I was planning on obtaining my medical marijuana card, and I believe the first step would be obtaining proof of my tendinitis from my family's jerk doctor. When I mentioned medical marijuana last, he did nothing but belittle me. This being the case, how can I get this documentation without provoking him?


----------



## wmmeyer (Jun 18, 2009)

Are you paying him for his services?  If so, don't be shy about telling him just how you expect him to serve.  If he doesn't want to play nice, find another Doc.


----------



## AcesUp (Jun 18, 2009)

I would ask the doc what pharma co's he owns stock in.


----------



## Six (Jun 18, 2009)

funwithphobias said:
			
		

> I was planning on obtaining my medical marijuana card, and I believe the first step would be obtaining proof of my tendinitis from my family's jerk doctor. When I mentioned medical marijuana last, he did nothing but belittle me. This being the case, how can I get this documentation without provoking him?

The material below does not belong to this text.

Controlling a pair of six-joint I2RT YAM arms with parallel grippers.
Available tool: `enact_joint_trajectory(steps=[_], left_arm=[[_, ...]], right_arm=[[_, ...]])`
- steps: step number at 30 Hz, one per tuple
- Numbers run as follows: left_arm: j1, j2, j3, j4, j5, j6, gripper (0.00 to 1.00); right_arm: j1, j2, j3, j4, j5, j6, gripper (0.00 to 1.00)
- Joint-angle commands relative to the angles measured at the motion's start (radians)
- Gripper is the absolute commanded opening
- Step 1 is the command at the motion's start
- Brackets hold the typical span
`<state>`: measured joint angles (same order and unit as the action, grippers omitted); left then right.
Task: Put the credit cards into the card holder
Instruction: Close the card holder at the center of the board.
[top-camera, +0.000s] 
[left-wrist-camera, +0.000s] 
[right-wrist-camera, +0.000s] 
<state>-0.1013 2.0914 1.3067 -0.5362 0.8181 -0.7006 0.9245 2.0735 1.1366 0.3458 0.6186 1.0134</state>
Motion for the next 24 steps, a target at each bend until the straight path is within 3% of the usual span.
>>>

Move on dude....they are either yay or nay....and you wont sway em...find a doctor that will sign it...:batman:


----------



## Vegs (Jun 20, 2009)

Find another doctor. Fortunately for you assuming that you have your own insurance and can change your doctor at your whim, you can tell him to kick rocks and move on....


----------



## Motor City Madman (Jun 20, 2009)

Yes the ultimate hurdle in the med Mary laws. Some doctors are afraid they will be scrutinized for prescribing it. Finding a med friendly Doc will not be easy. Good luck in your quest.


----------



## NorCalHal (Jun 21, 2009)

Simply ask him for a copy of your Medical Rcords and go to another doc. By law, he HAS to give you a copy of your records.


----------



## Flyinghigh (Jun 21, 2009)

funwithphobias said:
			
		

> I was planning on obtaining my medical marijuana card, and I believe the first step would be obtaining proof of my tendinitis from my family's jerk doctor. When I mentioned medical marijuana last, he did nothing but belittle me. This being the case, how can I get this documentation without provoking him?


 

No matter what, A person can get copies of there records from any doctors even if they pay for there services or have insurance..

It against the Law to Hold Your RECORDS from U.........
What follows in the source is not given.